━━━━━ Available records ━━━━━

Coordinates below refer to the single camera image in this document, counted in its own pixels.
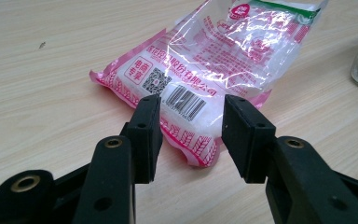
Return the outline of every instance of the wooden table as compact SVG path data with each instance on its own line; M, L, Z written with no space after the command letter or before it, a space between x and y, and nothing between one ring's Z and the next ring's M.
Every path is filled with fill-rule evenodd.
M0 184L24 170L60 177L90 162L133 110L90 82L201 0L0 1ZM261 112L277 136L309 141L358 179L358 1L331 0ZM222 148L213 168L164 142L155 182L137 186L138 223L272 223L264 185L246 185Z

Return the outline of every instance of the plastic bag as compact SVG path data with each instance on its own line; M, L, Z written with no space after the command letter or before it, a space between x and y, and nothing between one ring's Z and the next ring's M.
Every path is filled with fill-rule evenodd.
M264 104L326 2L205 1L167 34L89 75L132 107L159 93L166 139L188 164L211 166L221 145L225 95Z

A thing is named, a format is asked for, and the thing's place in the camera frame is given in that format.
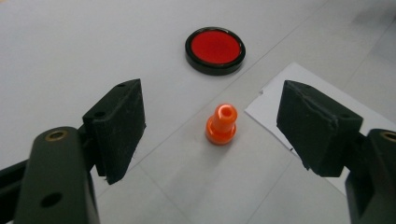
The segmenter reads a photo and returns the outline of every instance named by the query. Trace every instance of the orange cylindrical object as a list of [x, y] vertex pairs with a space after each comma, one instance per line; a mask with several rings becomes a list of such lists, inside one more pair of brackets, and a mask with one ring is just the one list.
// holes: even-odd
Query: orange cylindrical object
[[236, 133], [238, 112], [233, 105], [219, 105], [206, 123], [206, 137], [216, 145], [229, 143]]

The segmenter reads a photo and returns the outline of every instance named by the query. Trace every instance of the black rim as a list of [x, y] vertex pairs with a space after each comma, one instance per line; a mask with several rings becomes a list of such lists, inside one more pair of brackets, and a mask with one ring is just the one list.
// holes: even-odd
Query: black rim
[[[192, 40], [198, 34], [200, 34], [202, 32], [206, 32], [206, 31], [221, 31], [221, 32], [224, 32], [224, 33], [232, 36], [238, 42], [239, 47], [240, 47], [239, 55], [236, 57], [236, 59], [234, 59], [230, 63], [208, 63], [206, 61], [199, 59], [192, 52], [191, 43], [192, 43]], [[228, 74], [234, 72], [241, 66], [242, 61], [245, 58], [245, 54], [246, 54], [245, 45], [242, 42], [242, 40], [239, 38], [239, 36], [237, 36], [236, 34], [234, 34], [233, 32], [231, 32], [229, 30], [219, 28], [219, 27], [206, 27], [206, 28], [199, 29], [199, 30], [195, 31], [194, 33], [192, 33], [192, 35], [190, 35], [186, 41], [187, 61], [196, 70], [198, 70], [202, 73], [211, 75], [211, 76], [224, 76], [224, 75], [228, 75]]]

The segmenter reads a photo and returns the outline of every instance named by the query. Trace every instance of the red round disc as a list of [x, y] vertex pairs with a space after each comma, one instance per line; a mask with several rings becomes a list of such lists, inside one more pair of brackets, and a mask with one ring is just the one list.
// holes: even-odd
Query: red round disc
[[238, 41], [222, 31], [201, 32], [191, 41], [191, 50], [196, 57], [207, 63], [230, 63], [241, 52]]

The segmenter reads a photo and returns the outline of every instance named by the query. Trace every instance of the orange plastic part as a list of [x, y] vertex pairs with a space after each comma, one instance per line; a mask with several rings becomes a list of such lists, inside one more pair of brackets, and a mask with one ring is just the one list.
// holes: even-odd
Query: orange plastic part
[[229, 143], [236, 133], [238, 112], [233, 105], [219, 105], [206, 123], [206, 137], [216, 145]]

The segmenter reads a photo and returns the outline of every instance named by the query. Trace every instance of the white paper sheet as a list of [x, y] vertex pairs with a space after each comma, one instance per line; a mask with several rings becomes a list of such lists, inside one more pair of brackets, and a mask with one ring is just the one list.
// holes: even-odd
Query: white paper sheet
[[[253, 119], [273, 133], [288, 149], [292, 149], [291, 144], [283, 133], [276, 127], [277, 110], [279, 108], [280, 97], [282, 95], [283, 83], [285, 80], [293, 80], [310, 85], [362, 116], [364, 121], [361, 126], [361, 133], [364, 135], [374, 128], [396, 131], [396, 124], [392, 123], [390, 120], [385, 119], [372, 109], [359, 103], [346, 93], [338, 90], [330, 83], [315, 76], [299, 64], [291, 63], [262, 88], [260, 92], [261, 95], [257, 97], [245, 110]], [[344, 169], [344, 172], [340, 177], [328, 177], [327, 179], [342, 193], [346, 194], [345, 180], [348, 173], [349, 171]]]

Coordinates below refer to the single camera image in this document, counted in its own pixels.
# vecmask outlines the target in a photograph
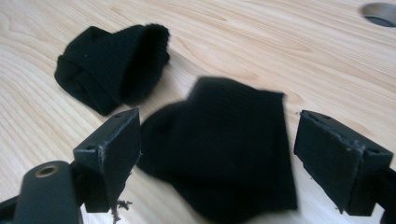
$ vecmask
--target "round hole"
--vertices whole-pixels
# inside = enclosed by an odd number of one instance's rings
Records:
[[[361,8],[361,15],[368,21],[384,26],[396,27],[396,6],[388,3],[371,3]]]
[[[48,165],[45,166],[41,169],[39,169],[37,172],[35,172],[35,176],[36,177],[47,177],[50,175],[55,174],[58,171],[58,167],[57,166],[53,166],[53,165]]]

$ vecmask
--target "black plastic piece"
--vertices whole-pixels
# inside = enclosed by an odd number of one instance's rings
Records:
[[[303,111],[294,154],[326,194],[351,216],[370,216],[378,178],[393,154],[328,116]]]
[[[73,150],[78,195],[87,212],[116,209],[140,148],[139,111],[133,109],[108,119]]]
[[[378,181],[377,202],[385,209],[381,224],[396,224],[396,172],[388,169]]]
[[[0,224],[11,223],[17,207],[18,196],[0,203]]]
[[[67,162],[50,161],[26,173],[12,223],[82,223]]]

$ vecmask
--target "wooden table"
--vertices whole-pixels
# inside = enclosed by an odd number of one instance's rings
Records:
[[[332,116],[396,152],[396,29],[368,22],[349,1],[8,1],[0,3],[0,201],[46,161],[73,160],[72,149],[107,118],[55,81],[57,57],[89,26],[116,32],[159,23],[170,30],[170,63],[141,120],[185,98],[199,76],[223,76],[283,91],[290,148],[298,112]],[[395,4],[396,1],[381,0]],[[299,212],[262,215],[249,223],[378,223],[340,215],[292,156]],[[396,169],[396,161],[391,165]],[[206,223],[168,184],[134,169],[120,223]],[[83,213],[85,223],[111,223]]]

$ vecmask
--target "folded black sock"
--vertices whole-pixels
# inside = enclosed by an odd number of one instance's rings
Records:
[[[282,98],[227,78],[200,78],[186,101],[143,123],[137,165],[219,223],[296,209]]]
[[[101,115],[150,94],[169,60],[169,33],[157,24],[111,34],[90,27],[58,58],[59,85]]]

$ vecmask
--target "wood grain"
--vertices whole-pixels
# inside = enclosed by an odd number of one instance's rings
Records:
[[[57,57],[89,26],[116,32],[160,23],[172,35],[171,61],[142,121],[186,97],[199,76],[230,77],[258,89],[283,91],[293,146],[302,109],[317,111],[396,152],[396,29],[374,25],[348,1],[1,1],[0,201],[19,192],[23,175],[72,149],[103,118],[63,91],[53,78]],[[385,3],[396,4],[385,0]],[[378,223],[340,215],[293,157],[299,212],[249,223]],[[396,169],[396,161],[391,167]],[[134,202],[120,223],[206,223],[173,188],[135,169],[122,198]],[[111,223],[83,213],[85,223]]]

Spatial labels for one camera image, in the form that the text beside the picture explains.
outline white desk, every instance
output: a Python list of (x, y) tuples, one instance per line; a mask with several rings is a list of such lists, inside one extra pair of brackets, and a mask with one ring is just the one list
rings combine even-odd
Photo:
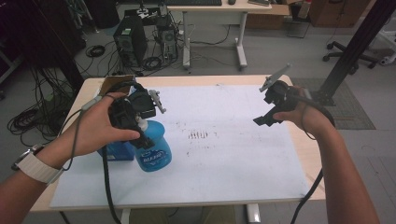
[(239, 24), (239, 36), (235, 39), (236, 51), (239, 58), (240, 68), (248, 66), (247, 59), (242, 45), (245, 24), (249, 12), (263, 12), (271, 9), (271, 6), (264, 7), (249, 4), (248, 0), (236, 0), (232, 6), (228, 5), (228, 0), (222, 0), (221, 7), (174, 7), (169, 6), (170, 11), (183, 12), (184, 29), (184, 49), (183, 66), (190, 68), (190, 39), (187, 36), (188, 25), (194, 24)]
[[(282, 77), (282, 79), (290, 83), (290, 80), (287, 77)], [(257, 85), (257, 84), (259, 84), (260, 85), (264, 81), (264, 76), (243, 76), (243, 78), (238, 77), (238, 76), (233, 76), (233, 77), (232, 76), (143, 77), (143, 78), (139, 78), (138, 81), (146, 88), (159, 87), (159, 86), (161, 86), (161, 87), (169, 87), (169, 86), (190, 86), (190, 87), (193, 87), (193, 86), (208, 86), (208, 85), (213, 86), (213, 85), (217, 85), (217, 84), (224, 84), (224, 85)], [(91, 100), (95, 91), (98, 89), (98, 87), (101, 85), (102, 82), (103, 82), (103, 80), (101, 78), (91, 78), (91, 79), (86, 80), (84, 82), (84, 85), (83, 85), (83, 87), (78, 95), (78, 98), (75, 101), (70, 113), (73, 113), (74, 111), (79, 109), (81, 107), (81, 105), (83, 105), (84, 103)], [(288, 128), (290, 129), (292, 142), (296, 148), (298, 157), (302, 163), (304, 174), (306, 177), (306, 182), (307, 182), (308, 186), (311, 186), (312, 182), (314, 181), (315, 177), (318, 174), (318, 171), (320, 170), (320, 158), (319, 158), (319, 153), (318, 153), (318, 146), (315, 141), (309, 140), (305, 136), (304, 132), (302, 132), (298, 128), (296, 128), (295, 125), (293, 125), (293, 124), (288, 125)], [(54, 191), (57, 188), (57, 184), (58, 184), (58, 182), (49, 186), (46, 189), (46, 191), (43, 193), (43, 195), (40, 197), (40, 199), (37, 201), (37, 203), (35, 204), (35, 206), (32, 208), (31, 211), (59, 211), (59, 210), (84, 210), (84, 209), (86, 210), (86, 209), (107, 208), (107, 206), (52, 208), (52, 207), (50, 207), (50, 202), (53, 198)], [(323, 184), (321, 184), (311, 199), (323, 200), (324, 198), (325, 198), (324, 187), (323, 187)], [(288, 199), (285, 198), (284, 200), (298, 201), (297, 199), (291, 199), (291, 198), (288, 198)], [(242, 201), (228, 202), (228, 203), (241, 203), (241, 202)], [(257, 201), (256, 198), (252, 198), (252, 199), (244, 199), (244, 201), (242, 203), (262, 203), (262, 201)], [(216, 204), (216, 203), (206, 202), (206, 203), (196, 203), (196, 204), (203, 205), (203, 204)], [(175, 206), (177, 206), (177, 205), (186, 205), (186, 203), (175, 204)], [(120, 207), (123, 207), (123, 208), (142, 207), (142, 204), (136, 204), (136, 205), (130, 204), (128, 206), (119, 206), (119, 208)]]

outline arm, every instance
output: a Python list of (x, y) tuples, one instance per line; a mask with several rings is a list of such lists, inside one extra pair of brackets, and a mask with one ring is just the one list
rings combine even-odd
[[(114, 97), (123, 95), (111, 94)], [(111, 126), (107, 110), (112, 103), (111, 97), (104, 97), (83, 115), (79, 125), (76, 156), (92, 153), (110, 142), (139, 137), (138, 132), (120, 130)], [(36, 156), (47, 165), (61, 169), (70, 159), (75, 131), (76, 122)], [(22, 223), (46, 186), (45, 183), (34, 180), (22, 171), (16, 172), (1, 183), (0, 223)]]
[(299, 103), (291, 112), (274, 114), (289, 120), (317, 139), (325, 182), (327, 216), (333, 223), (379, 223), (373, 203), (347, 151), (343, 137), (319, 111)]

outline white paper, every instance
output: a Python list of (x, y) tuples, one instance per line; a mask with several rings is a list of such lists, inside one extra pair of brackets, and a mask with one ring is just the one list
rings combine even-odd
[[(111, 161), (115, 205), (259, 203), (302, 198), (307, 185), (284, 123), (258, 126), (253, 119), (273, 105), (260, 86), (158, 87), (173, 159), (146, 173), (136, 161)], [(102, 158), (75, 158), (64, 172), (51, 207), (107, 206)]]

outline blue label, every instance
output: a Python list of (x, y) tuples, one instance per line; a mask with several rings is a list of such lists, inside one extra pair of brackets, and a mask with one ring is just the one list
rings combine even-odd
[(166, 152), (163, 150), (150, 150), (140, 155), (139, 160), (146, 166), (155, 166), (162, 162), (162, 159), (166, 158)]

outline hand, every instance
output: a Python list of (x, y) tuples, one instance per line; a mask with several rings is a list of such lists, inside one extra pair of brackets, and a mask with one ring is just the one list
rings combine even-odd
[[(114, 141), (128, 141), (136, 139), (140, 134), (133, 130), (114, 128), (110, 123), (108, 109), (114, 98), (125, 96), (121, 92), (111, 92), (104, 96), (97, 104), (82, 114), (78, 127), (75, 156), (92, 153), (108, 143)], [(60, 167), (71, 159), (78, 118), (57, 139), (51, 142), (37, 157), (47, 165)]]
[[(304, 88), (294, 86), (304, 96)], [(293, 122), (300, 129), (317, 136), (325, 129), (333, 128), (329, 119), (320, 111), (304, 102), (299, 102), (296, 108), (288, 112), (278, 112), (273, 115), (273, 119), (288, 120)]]

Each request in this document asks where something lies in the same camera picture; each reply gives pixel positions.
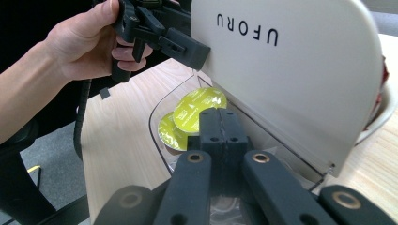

━━━━━

Task statement: Wherever a line contains the string "before", copy that line from the data.

Output of the exercise:
Return the outline of every instance of the wooden table as compact SVG path data with each instance on its own line; M, L, Z written with no space after the command letter or before it, a space between x and y, and nothing between one ring's Z and the next ring's M.
Return the outline of every instance of the plastic bag as compact SVG path data with each instance on its own line; M, L, Z written with no space after the command letter or before it, a space between x and y, and nothing between one ring's Z and the next ring's M.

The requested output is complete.